### DATA IN THIS EXERCISE
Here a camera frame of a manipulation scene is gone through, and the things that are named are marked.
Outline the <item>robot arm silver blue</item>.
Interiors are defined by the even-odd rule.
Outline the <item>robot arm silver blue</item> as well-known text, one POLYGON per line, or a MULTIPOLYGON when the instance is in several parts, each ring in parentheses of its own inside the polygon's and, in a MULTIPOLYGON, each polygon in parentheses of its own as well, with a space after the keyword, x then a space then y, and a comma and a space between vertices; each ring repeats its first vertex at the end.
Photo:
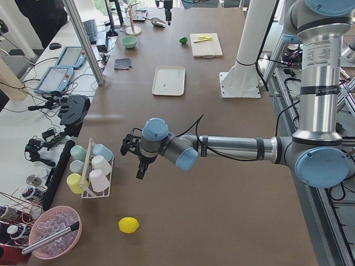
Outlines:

### WORK TO COMPLETE
When copying the records above, please match them exactly but leave out all pictures.

### SOLUTION
Here a camera frame of a manipulation scene is gone through, and the things that are named are marked.
Outline the <item>robot arm silver blue</item>.
Interiors are defined by the even-odd rule.
Outline the <item>robot arm silver blue</item> as well-known text, one POLYGON per line, or a MULTIPOLYGON when the instance is in several parts, each ring in parentheses of its own inside the polygon's and, in a MULTIPOLYGON, each polygon in parentheses of its own as well, with a space after the keyword, x then a space then y, and a comma and a space between vertices; each ring repeats its first vertex at the end.
Photo:
Outlines:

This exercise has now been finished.